Answer: Verrucas are warts on the soles of the feet that often grow inward due to pressure. - Do warts go away on their own?
Answer: Yes, most warts resolve spontaneously within 1–2 years. - What is the best treatment for verrucas?
Answer: Salicylic acid or cryotherapy are effective first-line options. - Can warts return after treatment?
Answer: Yes, recurrence is common, especially if the virus persists. - Are there home remedies for warts?
Answer: Duct tape occlusion therapy is a popular but unproven method. - How can I prevent spreading warts?
Answer: Avoid scratching or picking, and cover warts with a plaster. - Can warts be painful?
Answer: Verrucas can cause pain, particularly on weight-bearing areas. - When should I see a doctor for warts?
Answer: If warts are painful, spreading, or resistant to home treatments. - Are over-the-counter treatments effective?
Answer: Yes, salicylic acid and cryotherapy kits are effective for most cases. - Can children use cryotherapy?

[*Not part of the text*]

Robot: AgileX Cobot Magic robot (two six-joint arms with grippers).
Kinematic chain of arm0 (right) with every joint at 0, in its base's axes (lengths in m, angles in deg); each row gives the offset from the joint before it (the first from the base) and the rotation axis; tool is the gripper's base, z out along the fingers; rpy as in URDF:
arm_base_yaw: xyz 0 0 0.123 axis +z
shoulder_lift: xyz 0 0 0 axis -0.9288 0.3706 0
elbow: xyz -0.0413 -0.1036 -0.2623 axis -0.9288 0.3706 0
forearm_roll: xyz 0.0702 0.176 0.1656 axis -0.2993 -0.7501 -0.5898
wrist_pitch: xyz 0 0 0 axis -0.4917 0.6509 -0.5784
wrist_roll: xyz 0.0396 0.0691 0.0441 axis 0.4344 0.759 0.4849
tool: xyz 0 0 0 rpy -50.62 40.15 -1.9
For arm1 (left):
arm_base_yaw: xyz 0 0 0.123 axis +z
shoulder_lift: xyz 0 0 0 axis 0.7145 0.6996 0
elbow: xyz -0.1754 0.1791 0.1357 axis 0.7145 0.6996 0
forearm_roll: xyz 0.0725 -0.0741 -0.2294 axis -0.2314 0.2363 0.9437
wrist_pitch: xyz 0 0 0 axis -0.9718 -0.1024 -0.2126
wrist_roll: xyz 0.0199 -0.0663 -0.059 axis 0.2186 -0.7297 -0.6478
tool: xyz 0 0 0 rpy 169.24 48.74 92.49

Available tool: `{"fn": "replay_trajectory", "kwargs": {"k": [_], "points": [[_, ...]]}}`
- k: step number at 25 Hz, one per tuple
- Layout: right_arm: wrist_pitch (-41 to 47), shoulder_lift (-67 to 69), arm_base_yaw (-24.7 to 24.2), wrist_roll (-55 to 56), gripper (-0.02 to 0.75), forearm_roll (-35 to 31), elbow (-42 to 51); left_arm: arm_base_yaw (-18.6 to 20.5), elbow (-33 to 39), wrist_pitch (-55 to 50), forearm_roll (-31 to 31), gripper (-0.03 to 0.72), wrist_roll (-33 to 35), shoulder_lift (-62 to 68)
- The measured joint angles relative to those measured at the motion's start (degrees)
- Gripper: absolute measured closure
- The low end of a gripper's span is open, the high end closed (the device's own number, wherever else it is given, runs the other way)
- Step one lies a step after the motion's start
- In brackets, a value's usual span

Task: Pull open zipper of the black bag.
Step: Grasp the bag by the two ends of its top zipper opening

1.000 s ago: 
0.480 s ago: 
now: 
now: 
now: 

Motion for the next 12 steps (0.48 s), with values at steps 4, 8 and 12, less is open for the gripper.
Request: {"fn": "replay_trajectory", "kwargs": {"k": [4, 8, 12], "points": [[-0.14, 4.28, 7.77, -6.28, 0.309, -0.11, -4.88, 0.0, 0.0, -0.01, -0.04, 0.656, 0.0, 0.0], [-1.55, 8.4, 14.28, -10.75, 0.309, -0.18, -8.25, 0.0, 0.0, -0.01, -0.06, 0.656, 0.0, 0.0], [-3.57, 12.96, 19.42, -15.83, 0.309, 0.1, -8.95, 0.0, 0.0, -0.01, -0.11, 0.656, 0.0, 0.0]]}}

Answer: Yes, but professional application is often better tolerated. - What is the role of the immune system in warts?
Answer: A strong immune response can help clear warts naturally. - Are there vaccines for warts?
Answer: The HPV vaccine prevents certain types of HPV but not all strains causing warts. - Can warts become cancerous?
Answer: Rarely, some HPV strains are associated with skin or mucosal cancers, but common warts are usually benign.